3.1.3. Establishment of the Optimal Setting and Robust Design Space

Based on the result of the DoE, a design space was established by combining the response factors to produce an optimal region. A design space graphically represents the relationship between the control factors and response factors and highlights the ranges of the control factors within which CQAs maintain consistent quality [38]. The optimal ranges of CQAs are presented in Table S1. The results for the assay and CU were excluded in the design space analysis because they satisfied the target values. Figure 1 presents the design space optimizing for the optimal formulation. The dark yellow region corresponds to the region satisfying the criteria, although there is a part of an internal estimate that does not satisfy these criteria. The gray region indicates the region that did not fit the optimization criteria, the red points indicate the experimental points, and the crosshair presents the optimal setting.

Based on these data, the acceptable CMA ranges for achieving and maintaining drug product quality within the limits defined in QTPP were as follows: SMCC 90, 74.2–86.4 mg; CCS, 4.5–7.6 mg; and PVP K25, 1.2–6.5 mg. To verify the robustness of the design space, a validation process was performed. The tablet for the validation test was prepared using the optimal conditions. Table S4 presents the optimal settings, target values, absolute biases, and relative biases. Absolute biases represent the difference between the estimated and target values, and relative biases represent the absolute biases divided by the estimated values. The absolute biases of all response factors were 0.01–6.14, and the relative biases of all response factors were 1.86–7.69%. Dissolution at 15 min had high absolute (6.14) and relative biases (6.81%), but the tablet for the validation test satisfied the optimal range of dissolution at 15 min. In addition, the absolute bias (0.01) of friability was low, but the relative bias (7.69%) was high. However, the optimal range of friability was satisfied. All response factors satisfied the optimal range and showed acceptable absolute and relative biases; hence, it is expected to produce drug products of the desired quality in the design space.

3.2. Effect of MCC Variability on Drug Product Quality and the Design Space

3.2.1. Risk Assessment for MCC Physicochemical Properties

As globalization and international trade expand, it should develop harmonized compendial requirements to ensure consistent drug product quality [39]. The harmonization of pharmaceutical requirements reduces the manufacturer’s burden of performing different test methods and using different criteria to satisfy the pharmacopeial requirements of different regions. The Pharmacopeial Discussion Group (PDG) makes an effort to harmonize the pharmacopeial standards in three regions (USP–National Formulary (NF), European Pharmacopoeia (Ph. Eur.), and Japanese Pharmacopeia (JP)), and several harmonized general chapters and an excipient monograph were published. The harmonization of pharmacopeial standards by the PDG can reduce the burden on manufacturers and strengthen individual pharmacopeias by establishing robust monographs. However, the harmonization of requirements and standards of worldwide pharmacopeias is still lacking. Since the PDG harmonization processes consider only the three pharmacopeias (USP–NF, Ph. Eur., and JP), several critical national pharmacopeias are not included in the harmonization process, resulting in differences in monograph requirements for excipients, drug substances, and drug products [40].

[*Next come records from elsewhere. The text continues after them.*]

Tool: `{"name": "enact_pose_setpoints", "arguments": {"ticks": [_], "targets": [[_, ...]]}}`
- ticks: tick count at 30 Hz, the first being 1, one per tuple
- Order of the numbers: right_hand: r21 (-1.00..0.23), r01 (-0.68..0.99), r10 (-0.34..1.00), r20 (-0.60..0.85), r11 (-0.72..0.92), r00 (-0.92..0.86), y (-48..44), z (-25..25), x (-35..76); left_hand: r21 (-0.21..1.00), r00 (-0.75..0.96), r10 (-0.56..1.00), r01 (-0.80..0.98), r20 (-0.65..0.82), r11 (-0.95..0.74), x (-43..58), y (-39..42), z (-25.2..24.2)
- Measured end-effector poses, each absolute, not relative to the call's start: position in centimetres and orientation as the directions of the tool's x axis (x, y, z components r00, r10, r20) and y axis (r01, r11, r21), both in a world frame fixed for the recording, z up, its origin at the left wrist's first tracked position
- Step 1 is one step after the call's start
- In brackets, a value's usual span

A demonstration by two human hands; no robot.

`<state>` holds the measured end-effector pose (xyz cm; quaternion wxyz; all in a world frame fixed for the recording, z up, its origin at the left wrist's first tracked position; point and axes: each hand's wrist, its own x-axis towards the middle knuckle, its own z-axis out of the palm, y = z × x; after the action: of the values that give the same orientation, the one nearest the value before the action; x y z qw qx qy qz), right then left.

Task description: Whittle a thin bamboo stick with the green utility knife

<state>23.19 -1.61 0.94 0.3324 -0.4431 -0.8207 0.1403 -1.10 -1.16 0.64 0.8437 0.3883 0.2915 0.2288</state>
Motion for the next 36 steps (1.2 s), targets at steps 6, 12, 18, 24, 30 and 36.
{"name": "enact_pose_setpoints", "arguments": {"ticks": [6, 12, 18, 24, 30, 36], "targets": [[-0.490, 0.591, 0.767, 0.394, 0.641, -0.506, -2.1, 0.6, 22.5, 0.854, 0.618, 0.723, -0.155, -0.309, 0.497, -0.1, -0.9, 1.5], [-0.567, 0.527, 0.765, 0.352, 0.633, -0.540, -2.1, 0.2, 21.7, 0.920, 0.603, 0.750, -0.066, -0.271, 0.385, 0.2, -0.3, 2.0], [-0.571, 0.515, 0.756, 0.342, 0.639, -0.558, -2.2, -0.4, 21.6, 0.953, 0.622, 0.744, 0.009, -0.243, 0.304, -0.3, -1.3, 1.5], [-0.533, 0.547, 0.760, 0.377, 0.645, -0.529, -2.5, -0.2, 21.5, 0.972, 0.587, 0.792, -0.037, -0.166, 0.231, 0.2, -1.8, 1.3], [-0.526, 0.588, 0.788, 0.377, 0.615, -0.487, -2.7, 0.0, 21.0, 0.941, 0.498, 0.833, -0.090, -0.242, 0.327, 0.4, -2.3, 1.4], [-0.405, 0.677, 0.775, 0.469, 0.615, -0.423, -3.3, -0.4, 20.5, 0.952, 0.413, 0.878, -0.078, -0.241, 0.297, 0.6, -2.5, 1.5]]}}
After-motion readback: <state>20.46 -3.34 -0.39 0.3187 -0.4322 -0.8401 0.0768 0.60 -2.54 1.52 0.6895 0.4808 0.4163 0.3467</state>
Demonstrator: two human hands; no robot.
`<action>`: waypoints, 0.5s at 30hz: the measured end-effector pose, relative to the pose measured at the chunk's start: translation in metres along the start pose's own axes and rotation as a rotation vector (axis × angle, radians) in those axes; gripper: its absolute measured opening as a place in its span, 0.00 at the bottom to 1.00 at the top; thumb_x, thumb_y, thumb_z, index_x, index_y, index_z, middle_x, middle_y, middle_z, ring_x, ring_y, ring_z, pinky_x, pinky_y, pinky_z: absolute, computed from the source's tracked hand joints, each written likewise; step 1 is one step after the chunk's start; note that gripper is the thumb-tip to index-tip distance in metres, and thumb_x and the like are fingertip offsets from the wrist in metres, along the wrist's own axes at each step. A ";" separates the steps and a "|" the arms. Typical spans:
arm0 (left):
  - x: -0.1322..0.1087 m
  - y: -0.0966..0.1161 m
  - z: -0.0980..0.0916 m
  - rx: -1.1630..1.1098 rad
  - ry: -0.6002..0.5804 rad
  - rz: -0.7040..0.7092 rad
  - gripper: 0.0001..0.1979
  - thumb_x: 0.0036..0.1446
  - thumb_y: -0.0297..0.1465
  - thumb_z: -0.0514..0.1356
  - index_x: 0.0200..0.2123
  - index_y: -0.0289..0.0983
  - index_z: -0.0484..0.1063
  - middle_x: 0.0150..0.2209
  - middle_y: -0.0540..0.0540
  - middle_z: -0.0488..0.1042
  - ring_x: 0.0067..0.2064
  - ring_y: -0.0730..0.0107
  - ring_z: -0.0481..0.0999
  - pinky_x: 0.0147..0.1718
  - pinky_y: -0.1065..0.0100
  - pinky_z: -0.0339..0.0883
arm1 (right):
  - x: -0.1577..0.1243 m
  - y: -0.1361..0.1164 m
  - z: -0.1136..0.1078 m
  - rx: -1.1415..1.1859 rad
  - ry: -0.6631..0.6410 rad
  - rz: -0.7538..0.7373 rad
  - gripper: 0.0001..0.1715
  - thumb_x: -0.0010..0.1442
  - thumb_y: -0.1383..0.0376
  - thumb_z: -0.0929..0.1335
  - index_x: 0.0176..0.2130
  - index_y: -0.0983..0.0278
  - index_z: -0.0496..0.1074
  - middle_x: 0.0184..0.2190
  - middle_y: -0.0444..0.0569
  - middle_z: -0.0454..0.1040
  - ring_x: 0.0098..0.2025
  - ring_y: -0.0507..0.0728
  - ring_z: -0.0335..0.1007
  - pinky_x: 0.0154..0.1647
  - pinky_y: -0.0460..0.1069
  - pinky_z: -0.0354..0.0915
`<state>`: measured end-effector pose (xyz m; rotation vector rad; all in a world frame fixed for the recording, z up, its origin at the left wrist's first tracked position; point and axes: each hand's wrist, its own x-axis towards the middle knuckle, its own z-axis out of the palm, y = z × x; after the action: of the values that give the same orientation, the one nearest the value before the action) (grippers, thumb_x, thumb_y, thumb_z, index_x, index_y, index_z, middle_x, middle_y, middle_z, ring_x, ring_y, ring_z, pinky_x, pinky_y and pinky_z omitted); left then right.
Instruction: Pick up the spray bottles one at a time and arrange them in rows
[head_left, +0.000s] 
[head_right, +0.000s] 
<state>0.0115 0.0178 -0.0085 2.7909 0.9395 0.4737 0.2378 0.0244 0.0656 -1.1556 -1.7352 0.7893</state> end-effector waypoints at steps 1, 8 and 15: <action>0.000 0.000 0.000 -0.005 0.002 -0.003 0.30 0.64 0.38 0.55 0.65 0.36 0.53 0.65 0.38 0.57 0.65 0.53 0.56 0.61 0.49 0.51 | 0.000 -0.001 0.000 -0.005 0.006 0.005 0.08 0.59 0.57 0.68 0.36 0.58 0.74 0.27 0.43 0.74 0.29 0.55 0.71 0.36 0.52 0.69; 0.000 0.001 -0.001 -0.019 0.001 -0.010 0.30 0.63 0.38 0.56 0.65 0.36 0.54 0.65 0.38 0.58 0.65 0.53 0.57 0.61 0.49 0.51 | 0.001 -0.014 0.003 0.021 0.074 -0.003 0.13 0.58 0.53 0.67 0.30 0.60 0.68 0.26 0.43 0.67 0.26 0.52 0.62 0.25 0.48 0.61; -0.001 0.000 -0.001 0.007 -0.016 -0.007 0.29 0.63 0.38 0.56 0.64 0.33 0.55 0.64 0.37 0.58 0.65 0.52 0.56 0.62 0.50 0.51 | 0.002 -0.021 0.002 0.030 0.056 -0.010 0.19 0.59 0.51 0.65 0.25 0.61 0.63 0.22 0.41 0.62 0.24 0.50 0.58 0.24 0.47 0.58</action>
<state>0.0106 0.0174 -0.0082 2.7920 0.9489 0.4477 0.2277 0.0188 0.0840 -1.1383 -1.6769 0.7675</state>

In addition to compendial requirements’ harmonization, it needs to focus on the identification of excipient attributes that could potentially affect CQAs. Identifying excipient attributes in drug development which apply the QbD approach is crucial because QbD emphasizes understanding the role and effect of excipient attributes on CQAs. The object of drug product development by applying the QbD approach is to design high-quality drug products by understanding and controlling CMAs that could affect CQAs and to develop a drug product manufacturing process that consistently produces the intended product quality. The pharmaceutical excipients’ manufacturing and supplier comply with the compendial standards. However, the effects of excipient attributes on CQAs depend on the formulation and process of drug products, and excipient attributes not evaluated in compendial standards may also affect CQAs. Generally, pharmacopeia standards focus on identification, quality, purity, packaging, and labeling [41]; however, it is not enough to satisfy pharmacopeia specifications because the functionality of an excipient is determined by its physicochemical properties [13]. It is thus essential to comprehensively assess the physicochemical properties of the excipient, which can affect the drug product quality. A risk assessment to identify the physicochemical properties of MCC as a potential risk for CQAs was conducted following the same method described in Section 2.2.1. Table S5 presents the MCC monograph specification according to different pharmacopeia and manufacturers. In the present study, the following four pharmacopeias were compared: USP–NF, Ph. Eur., JP, and Korean Pharmacopeia.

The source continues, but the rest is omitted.